History

United States
- Name: USS Roamer
- Namesake: Previous name retained
- Builder: Herreshoff Manufacturing Company, Bristol, Rhode Island
- Completed: 1902
- Acquired: 29 June 1917
- Commissioned: 20 July 1917
- Decommissioned: 28 January 1919
- Stricken: 17 June 1919
- Fate: Sold 19 July 1919
- Notes: Operated as civilian launch Roamer 1902-1917

General characteristics
- Type: Patrol vessel
- Length: 93 ft (28 m)
- Beam: 17 ft 2 in (5.23 m)
- Draft: 5 ft (1.5 m)
- Propulsion: Steam engine
- Speed: 10 knots
- Complement: 16
- Armament: 2 × 1-pounder guns; 2 × machine guns;

= USS Roamer (SP-1047) =

Patrol vessel of the United States Navy

The first USS Roamer (SP-1047) was a United States Navy patrol vessel in commission from 1917 to 1919.

Roamer was built as a civilian steam launch of the same name in 1902 by Herreshoff Manufacturing Company at Bristol, Rhode Island.

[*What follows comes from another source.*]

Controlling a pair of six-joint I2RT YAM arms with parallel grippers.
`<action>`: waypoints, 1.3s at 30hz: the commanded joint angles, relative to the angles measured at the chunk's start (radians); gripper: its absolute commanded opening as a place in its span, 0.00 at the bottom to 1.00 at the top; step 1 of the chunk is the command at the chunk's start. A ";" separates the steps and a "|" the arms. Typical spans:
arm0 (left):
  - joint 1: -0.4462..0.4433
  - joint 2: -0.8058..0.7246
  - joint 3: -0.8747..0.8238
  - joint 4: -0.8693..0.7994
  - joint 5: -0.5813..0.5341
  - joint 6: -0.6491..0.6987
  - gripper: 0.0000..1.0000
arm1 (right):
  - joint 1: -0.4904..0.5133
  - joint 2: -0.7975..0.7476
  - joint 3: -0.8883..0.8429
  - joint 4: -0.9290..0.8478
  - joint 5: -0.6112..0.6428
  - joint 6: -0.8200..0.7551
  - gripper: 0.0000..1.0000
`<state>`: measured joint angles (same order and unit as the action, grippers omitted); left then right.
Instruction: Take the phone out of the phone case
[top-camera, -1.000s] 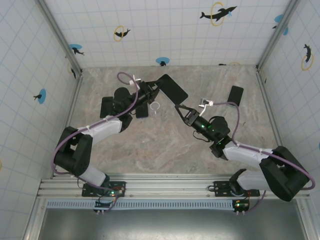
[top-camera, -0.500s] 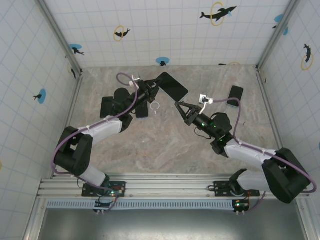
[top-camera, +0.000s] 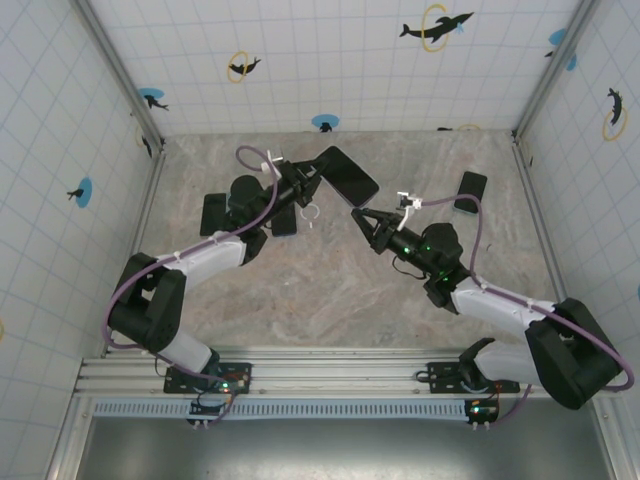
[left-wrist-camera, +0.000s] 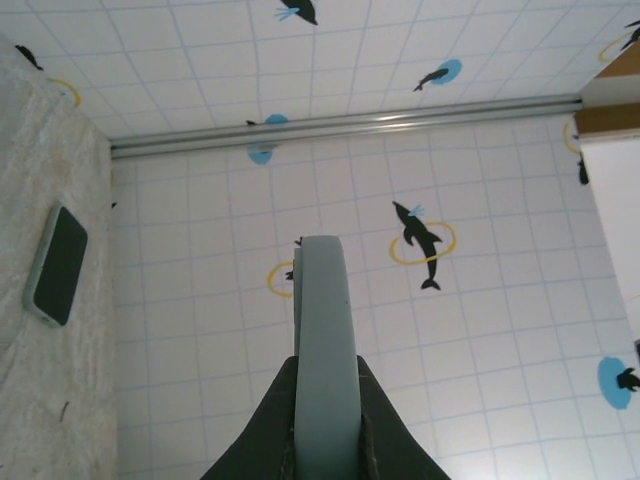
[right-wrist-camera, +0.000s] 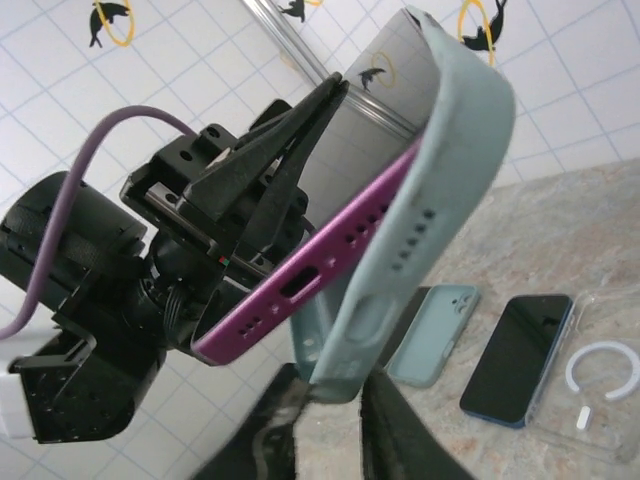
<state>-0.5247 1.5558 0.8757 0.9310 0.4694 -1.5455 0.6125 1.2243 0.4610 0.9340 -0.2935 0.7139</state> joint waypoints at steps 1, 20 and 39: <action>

On 29 June 1917, the U.S. Navy acquired her from the State of Florida at Tallahassee, Florida, for use as a section patrol boat during World War I. She was commissioned on 20 July 1917 as USS Roamer (SP-1047).

Assigned to the 8th Naval District, Roamer carried out patrol duties for the rest of World War I.

Roamer was decommissioned on 28 January 1919. She was stricken from the Navy List on 17 June 1919 and sold to Frank A. Egan of New Rochelle, New York, on 19 July 1919.